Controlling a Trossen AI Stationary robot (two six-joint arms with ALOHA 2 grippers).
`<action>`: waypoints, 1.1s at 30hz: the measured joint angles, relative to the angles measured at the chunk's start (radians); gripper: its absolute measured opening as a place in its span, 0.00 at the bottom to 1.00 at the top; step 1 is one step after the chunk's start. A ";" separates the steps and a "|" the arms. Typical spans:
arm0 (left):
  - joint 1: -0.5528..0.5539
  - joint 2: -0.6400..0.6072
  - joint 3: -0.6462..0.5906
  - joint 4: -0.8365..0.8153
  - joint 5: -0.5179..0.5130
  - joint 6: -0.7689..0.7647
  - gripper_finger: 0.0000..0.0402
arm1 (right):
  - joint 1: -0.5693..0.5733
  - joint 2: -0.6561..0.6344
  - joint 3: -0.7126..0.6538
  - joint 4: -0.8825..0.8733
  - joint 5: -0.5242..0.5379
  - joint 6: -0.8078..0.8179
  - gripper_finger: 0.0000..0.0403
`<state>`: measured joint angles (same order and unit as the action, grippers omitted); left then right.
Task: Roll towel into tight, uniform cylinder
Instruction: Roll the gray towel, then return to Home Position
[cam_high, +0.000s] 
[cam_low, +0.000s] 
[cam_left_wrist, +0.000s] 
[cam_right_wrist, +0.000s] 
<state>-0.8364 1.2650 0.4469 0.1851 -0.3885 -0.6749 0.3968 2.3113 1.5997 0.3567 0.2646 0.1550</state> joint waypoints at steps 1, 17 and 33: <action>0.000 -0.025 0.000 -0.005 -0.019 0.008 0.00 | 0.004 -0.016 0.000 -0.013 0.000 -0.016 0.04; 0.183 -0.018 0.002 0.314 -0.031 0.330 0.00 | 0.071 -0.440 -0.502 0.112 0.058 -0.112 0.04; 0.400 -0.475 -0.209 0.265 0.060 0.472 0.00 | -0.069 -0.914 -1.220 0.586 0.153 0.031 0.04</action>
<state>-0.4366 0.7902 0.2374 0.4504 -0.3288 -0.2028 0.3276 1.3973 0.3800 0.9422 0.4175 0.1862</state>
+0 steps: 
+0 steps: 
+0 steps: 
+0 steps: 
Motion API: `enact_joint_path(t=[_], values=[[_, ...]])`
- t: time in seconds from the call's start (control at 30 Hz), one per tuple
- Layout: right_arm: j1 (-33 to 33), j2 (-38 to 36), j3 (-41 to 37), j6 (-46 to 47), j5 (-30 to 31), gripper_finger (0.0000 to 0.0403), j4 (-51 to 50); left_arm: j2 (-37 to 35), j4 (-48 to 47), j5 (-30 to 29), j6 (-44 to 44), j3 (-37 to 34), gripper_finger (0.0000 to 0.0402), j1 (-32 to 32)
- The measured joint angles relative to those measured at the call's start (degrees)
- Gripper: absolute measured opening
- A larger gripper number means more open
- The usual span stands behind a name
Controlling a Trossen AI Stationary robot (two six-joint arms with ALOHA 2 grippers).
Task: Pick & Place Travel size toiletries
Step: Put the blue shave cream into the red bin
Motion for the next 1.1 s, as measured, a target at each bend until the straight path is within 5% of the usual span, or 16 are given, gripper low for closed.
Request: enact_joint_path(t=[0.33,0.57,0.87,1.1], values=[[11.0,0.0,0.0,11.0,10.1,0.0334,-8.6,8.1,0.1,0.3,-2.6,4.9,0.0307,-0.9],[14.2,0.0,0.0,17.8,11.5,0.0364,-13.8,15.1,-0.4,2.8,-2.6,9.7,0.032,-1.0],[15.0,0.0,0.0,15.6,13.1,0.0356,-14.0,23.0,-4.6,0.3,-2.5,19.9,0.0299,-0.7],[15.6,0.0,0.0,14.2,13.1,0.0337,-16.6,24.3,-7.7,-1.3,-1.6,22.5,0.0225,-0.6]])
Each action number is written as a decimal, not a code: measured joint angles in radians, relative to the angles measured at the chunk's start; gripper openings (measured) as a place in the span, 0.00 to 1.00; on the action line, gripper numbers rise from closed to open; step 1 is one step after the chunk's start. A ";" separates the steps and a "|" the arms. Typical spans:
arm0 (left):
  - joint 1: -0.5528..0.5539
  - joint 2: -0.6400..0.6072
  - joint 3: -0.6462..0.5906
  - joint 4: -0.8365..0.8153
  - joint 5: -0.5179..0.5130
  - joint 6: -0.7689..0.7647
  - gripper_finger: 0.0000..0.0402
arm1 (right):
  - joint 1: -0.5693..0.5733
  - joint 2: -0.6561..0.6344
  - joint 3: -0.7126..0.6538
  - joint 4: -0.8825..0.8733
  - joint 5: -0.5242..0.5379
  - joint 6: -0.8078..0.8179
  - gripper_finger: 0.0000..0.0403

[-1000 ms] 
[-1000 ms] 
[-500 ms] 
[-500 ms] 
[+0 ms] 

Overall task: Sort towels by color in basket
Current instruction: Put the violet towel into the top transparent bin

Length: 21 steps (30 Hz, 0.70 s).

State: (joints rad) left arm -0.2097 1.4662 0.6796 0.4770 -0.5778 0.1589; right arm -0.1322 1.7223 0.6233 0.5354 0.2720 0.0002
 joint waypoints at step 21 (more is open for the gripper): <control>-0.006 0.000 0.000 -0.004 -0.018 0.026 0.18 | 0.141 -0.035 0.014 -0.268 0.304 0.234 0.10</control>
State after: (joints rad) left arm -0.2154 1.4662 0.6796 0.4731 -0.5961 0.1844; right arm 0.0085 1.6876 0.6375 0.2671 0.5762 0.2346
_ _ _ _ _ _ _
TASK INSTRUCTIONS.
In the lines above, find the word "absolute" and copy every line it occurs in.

SOLUTION FOR THIS EXERCISE.
`<action>`: waypoints, 1.1s at 30hz: the measured joint angles, relative to the angles measured at the chunk's start (radians); gripper: its absolute measured opening as a place in its span, 0.00 at the bottom to 1.00 at the top; step 1 is one step after the chunk's start. A ";" separates the steps and a "|" the arms. Typical spans:
- Gripper: absolute measured opening

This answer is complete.